Dr Fuziah Salleh, Malaysia’s Deputy Domestic Trade and Cost of Living Minister told the parliament that targeting chicken feed cartels—which account for 70% of production costs—has helped keep prices in check despite the removal of subsidies on November 1, 2023.
She said the ministry has been collecting daily chicken price data to monitor the strategy’s effectiveness.
“Although there are no longer subsidies, we regulate the supply chain and monitor prices, which have so far stabilized and in some cases even decreased.
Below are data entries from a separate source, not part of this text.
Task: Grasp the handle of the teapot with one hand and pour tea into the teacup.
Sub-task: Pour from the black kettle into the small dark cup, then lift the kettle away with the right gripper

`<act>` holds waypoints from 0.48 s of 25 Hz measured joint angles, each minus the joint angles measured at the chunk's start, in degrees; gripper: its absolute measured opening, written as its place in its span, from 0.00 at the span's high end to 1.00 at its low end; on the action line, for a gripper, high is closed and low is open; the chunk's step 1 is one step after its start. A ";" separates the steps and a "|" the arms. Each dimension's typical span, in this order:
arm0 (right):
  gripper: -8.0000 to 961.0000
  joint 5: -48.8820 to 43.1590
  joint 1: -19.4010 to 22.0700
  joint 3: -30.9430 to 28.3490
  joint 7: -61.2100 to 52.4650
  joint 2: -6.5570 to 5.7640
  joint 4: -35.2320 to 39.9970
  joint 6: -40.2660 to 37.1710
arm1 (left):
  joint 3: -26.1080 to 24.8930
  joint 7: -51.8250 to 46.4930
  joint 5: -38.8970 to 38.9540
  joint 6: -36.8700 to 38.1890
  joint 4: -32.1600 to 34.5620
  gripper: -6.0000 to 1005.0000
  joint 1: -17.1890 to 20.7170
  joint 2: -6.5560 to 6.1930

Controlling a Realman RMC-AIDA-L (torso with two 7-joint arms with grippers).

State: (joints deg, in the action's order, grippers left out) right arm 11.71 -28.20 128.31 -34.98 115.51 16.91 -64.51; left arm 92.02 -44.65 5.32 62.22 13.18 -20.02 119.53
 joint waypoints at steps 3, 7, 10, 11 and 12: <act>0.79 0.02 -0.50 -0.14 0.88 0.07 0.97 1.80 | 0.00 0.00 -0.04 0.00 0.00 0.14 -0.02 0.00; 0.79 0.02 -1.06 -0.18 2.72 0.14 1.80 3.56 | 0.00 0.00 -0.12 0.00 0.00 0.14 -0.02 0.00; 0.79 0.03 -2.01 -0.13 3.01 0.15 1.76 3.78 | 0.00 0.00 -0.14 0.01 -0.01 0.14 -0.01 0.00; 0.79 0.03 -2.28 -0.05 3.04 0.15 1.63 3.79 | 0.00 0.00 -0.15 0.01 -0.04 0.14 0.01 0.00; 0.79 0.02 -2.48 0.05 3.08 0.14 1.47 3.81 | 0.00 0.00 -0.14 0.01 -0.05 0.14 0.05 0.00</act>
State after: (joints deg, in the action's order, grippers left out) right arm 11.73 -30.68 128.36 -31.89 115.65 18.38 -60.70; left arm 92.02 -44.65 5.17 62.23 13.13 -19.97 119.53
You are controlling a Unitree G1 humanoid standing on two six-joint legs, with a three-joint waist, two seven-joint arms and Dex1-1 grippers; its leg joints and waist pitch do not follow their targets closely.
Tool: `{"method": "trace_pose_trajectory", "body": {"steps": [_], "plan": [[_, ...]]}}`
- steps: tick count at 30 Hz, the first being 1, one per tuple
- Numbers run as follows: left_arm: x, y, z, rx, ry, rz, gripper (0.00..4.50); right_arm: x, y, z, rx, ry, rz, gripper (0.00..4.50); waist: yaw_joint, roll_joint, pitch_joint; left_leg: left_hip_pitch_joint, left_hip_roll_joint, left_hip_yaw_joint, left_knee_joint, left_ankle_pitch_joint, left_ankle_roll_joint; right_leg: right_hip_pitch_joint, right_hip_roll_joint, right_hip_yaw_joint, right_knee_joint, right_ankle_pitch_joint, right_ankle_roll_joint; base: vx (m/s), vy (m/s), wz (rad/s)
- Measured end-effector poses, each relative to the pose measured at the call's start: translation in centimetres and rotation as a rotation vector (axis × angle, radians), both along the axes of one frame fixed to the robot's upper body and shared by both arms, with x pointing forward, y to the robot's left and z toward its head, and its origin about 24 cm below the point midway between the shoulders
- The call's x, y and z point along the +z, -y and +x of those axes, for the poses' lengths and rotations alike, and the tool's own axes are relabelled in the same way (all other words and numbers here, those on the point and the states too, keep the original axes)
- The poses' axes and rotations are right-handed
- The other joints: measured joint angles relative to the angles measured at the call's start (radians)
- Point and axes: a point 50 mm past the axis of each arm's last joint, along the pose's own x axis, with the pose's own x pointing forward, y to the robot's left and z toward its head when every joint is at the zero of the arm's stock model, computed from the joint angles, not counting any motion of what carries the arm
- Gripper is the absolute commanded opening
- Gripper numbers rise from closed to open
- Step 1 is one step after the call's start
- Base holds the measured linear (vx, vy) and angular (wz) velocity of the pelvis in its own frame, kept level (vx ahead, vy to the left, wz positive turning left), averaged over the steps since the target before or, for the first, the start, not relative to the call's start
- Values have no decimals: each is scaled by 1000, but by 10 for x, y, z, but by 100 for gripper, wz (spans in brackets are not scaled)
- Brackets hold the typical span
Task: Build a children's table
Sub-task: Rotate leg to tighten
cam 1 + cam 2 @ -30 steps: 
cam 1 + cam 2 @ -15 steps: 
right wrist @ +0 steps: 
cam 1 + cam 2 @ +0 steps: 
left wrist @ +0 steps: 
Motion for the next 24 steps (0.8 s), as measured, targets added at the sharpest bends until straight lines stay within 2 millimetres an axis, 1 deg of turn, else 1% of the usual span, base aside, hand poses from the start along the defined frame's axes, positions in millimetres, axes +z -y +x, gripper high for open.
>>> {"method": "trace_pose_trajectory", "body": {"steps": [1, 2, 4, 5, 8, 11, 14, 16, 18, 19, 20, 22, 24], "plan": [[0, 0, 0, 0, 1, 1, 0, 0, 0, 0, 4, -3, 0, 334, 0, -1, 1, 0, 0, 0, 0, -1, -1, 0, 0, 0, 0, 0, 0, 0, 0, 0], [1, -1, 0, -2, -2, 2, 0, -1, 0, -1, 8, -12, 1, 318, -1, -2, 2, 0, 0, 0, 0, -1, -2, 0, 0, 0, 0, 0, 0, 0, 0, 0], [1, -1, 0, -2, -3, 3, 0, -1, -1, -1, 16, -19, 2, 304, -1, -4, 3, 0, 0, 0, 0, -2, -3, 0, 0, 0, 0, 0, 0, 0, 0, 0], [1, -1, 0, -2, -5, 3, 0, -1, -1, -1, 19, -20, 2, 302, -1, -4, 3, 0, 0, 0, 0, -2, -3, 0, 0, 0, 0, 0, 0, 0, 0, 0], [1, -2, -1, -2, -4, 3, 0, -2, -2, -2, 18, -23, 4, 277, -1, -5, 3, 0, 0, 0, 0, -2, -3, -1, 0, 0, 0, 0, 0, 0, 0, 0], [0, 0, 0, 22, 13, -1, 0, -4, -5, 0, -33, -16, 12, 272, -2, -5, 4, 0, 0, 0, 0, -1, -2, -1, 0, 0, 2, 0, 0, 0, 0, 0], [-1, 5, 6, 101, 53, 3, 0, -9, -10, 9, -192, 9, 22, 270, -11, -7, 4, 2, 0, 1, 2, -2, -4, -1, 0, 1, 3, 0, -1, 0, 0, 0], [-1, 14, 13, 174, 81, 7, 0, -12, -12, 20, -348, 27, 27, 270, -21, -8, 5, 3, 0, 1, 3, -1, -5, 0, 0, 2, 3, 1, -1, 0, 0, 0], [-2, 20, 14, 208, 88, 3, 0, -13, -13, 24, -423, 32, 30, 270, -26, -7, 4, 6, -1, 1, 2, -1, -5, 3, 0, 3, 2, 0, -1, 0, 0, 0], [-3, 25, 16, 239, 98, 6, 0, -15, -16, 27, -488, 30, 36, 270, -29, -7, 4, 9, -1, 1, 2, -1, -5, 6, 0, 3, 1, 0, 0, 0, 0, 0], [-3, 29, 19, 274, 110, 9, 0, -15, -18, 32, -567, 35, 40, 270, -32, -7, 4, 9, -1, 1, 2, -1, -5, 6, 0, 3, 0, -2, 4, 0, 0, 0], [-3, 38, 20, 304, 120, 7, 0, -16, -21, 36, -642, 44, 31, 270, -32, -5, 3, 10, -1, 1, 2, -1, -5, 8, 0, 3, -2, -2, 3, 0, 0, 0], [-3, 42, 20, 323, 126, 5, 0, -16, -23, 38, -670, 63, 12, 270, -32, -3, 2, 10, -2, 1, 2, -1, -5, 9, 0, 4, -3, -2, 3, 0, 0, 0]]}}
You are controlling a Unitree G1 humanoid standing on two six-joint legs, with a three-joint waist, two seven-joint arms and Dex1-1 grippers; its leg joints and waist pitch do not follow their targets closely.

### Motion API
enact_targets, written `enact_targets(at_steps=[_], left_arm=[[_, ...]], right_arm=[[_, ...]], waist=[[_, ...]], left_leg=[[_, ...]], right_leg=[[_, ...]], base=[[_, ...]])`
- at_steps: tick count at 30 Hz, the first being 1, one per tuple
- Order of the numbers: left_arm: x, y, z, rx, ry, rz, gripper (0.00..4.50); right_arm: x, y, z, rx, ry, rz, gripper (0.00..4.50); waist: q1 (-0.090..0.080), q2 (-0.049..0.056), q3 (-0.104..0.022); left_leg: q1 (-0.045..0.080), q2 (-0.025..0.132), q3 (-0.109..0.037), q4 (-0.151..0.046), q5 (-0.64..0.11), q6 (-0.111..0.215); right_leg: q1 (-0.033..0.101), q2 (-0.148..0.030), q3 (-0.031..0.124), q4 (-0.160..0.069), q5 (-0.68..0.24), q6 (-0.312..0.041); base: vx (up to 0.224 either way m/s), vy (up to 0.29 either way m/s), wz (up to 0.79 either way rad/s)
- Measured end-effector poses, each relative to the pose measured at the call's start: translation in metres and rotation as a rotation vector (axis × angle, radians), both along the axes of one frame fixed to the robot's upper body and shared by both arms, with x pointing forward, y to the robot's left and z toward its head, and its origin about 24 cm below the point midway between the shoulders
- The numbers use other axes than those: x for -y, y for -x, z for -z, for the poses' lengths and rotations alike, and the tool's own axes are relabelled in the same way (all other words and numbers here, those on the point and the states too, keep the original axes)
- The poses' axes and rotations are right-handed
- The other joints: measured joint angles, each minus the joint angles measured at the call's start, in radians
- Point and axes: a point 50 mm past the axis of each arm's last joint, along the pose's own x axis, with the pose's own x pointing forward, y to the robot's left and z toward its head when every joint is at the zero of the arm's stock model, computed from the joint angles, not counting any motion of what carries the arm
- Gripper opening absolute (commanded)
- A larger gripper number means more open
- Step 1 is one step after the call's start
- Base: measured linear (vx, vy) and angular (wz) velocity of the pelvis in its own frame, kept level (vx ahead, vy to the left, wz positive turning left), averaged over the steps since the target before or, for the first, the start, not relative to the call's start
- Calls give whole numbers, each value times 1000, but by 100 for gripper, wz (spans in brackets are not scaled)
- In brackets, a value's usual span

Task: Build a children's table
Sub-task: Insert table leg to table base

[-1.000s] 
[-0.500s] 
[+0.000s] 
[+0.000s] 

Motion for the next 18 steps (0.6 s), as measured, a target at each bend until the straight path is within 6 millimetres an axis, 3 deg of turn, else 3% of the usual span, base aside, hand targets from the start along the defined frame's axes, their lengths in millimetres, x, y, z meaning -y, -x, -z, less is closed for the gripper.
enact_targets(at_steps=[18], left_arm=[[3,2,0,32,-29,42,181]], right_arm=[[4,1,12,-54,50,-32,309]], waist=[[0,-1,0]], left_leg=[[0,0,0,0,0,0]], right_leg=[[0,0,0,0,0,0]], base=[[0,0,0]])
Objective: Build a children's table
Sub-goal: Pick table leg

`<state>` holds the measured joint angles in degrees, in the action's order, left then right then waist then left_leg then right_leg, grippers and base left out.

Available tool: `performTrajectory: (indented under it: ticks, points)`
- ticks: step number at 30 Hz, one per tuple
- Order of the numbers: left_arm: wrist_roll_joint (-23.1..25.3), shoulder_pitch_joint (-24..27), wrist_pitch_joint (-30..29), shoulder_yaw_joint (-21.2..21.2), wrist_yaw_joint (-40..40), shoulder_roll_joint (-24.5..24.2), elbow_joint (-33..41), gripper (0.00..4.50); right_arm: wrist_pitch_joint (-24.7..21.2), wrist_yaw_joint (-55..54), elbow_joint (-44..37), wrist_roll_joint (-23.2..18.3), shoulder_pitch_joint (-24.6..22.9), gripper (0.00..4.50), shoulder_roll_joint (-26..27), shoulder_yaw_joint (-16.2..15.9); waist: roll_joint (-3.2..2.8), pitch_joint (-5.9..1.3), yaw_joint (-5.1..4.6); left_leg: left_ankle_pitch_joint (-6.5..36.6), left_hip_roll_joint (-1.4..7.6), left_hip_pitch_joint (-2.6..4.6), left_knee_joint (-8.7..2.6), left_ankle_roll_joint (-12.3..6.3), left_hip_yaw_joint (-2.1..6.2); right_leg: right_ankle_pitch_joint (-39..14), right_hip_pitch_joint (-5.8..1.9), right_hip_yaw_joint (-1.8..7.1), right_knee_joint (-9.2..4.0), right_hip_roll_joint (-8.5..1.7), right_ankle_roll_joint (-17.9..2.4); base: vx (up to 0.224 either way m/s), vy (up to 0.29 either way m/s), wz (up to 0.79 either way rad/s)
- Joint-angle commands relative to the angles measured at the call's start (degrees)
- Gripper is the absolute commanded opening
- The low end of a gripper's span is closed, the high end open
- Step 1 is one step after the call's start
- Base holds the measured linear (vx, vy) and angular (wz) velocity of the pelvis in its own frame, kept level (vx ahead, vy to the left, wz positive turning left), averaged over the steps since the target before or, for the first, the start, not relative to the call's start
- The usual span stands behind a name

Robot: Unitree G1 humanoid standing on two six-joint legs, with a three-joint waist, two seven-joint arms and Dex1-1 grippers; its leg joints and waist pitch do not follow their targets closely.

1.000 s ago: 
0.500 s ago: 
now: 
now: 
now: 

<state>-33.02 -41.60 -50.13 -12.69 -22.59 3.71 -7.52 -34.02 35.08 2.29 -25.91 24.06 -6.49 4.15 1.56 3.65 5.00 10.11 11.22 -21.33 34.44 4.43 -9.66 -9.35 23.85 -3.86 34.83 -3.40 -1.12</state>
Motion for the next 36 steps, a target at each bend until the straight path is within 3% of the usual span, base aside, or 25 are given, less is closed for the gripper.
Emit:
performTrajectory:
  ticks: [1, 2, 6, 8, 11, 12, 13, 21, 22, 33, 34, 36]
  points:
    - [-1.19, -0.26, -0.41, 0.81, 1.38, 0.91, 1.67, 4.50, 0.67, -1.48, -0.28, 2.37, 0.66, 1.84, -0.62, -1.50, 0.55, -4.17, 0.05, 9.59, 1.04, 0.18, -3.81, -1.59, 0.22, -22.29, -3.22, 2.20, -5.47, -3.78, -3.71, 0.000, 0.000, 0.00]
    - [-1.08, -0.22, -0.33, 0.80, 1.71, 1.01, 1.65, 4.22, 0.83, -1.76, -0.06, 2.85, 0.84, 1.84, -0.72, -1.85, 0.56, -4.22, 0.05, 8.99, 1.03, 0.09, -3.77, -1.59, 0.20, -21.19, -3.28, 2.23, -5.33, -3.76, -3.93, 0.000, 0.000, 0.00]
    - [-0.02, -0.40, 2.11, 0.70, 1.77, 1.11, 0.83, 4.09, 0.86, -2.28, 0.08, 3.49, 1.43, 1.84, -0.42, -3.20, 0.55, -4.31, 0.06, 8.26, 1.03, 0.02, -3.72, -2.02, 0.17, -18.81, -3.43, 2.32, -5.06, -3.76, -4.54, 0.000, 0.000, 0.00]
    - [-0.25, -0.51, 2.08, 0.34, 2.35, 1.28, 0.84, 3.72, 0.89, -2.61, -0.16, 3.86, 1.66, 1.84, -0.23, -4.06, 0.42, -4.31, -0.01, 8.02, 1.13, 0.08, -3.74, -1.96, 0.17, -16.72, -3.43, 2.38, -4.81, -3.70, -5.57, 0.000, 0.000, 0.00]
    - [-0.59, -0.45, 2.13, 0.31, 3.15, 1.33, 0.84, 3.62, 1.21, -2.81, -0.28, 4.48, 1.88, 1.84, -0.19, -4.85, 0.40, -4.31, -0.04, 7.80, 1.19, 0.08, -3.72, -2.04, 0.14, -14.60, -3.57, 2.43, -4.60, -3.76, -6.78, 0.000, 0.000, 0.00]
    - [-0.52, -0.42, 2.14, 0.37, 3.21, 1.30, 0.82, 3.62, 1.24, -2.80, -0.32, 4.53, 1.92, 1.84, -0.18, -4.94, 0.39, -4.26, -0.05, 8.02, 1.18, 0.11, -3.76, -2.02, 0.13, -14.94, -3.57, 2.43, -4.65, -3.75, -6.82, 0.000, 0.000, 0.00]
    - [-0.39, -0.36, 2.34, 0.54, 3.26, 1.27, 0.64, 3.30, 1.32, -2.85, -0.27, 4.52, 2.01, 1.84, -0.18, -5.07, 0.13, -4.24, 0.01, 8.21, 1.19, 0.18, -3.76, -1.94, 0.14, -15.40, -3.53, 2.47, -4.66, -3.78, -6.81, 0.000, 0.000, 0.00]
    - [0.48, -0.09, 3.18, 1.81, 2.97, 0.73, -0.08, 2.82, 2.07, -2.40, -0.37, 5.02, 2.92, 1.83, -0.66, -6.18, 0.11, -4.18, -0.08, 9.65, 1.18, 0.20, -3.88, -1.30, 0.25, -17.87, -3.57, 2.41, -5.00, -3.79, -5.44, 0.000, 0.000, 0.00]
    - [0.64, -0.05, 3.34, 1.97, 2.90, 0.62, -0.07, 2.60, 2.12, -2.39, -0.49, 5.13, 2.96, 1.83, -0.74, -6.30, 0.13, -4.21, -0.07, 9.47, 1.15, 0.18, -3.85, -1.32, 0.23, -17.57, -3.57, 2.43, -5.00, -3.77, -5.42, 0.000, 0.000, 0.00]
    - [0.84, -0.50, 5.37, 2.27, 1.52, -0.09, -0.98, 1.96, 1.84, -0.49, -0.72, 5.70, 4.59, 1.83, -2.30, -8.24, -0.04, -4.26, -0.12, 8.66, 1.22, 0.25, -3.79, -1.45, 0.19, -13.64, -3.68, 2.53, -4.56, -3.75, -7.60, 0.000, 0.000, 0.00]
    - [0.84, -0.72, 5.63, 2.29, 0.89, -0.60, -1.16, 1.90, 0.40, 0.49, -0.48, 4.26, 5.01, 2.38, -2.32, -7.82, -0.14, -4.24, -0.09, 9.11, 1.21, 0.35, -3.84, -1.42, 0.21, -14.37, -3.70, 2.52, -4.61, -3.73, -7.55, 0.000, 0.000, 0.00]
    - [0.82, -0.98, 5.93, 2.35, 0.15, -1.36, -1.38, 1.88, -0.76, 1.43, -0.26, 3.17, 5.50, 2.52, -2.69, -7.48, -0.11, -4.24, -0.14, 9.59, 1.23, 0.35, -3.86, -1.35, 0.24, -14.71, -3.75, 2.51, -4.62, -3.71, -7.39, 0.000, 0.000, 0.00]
So, we focused on controlling production costs,” she noted.
Egg prices have also held steady since subsidies were lifted on August 1, with no reported disruptions to supply.
Food safety standards are robust
In another development, the Ministry of Agriculture and Food Security (KPKM) said Singapore’s continued imports of Malaysian poultry demonstrate that local food safety standards are robust.
The Federation of Malaysian Consumers Associations (Fomca) recently urged the government to phase out chlorine washes in poultry processing and prohibit ractopamine use across all food-producing animals, aligning Malaysia with higher European Union (EU) standards.
Ractopamine is already banned in more than 160 countries, including the EU, China, and Russia, but Malaysia permits the growth promoter in pigs though not cattle.
“Even though it’s chlorinated chicken, Singapore is importing the majority of our excess chicken and Singapore already imposes a high standard,” KPKM Secretary General Isham Ishak told local media.
He stressed that Malaysia’s domestic certification schemes – the Malaysian Good Agricultural Practices (myGAP), which certifies farms on food safety, sustainability, and worker welfare, and myOrganic, which certifies organic farming without synthetic chemicals or genetically modified organisms (GMOs) – already set a high bar compared to regional peers.
“In Malaysia, I mentioned myGap and myOrganic, that’s already a very high standard. Thailand does not have myGap or myOrganic. That’s why in their market, they have a special division that does all the safety checks to see that there’s no E coli, Salmonella – they have to do that, whereas we don’t have to because already in the farm, we are applying a higher standard so that the food that we supply to the market is already safe for human consumption,” Mr Ishak said.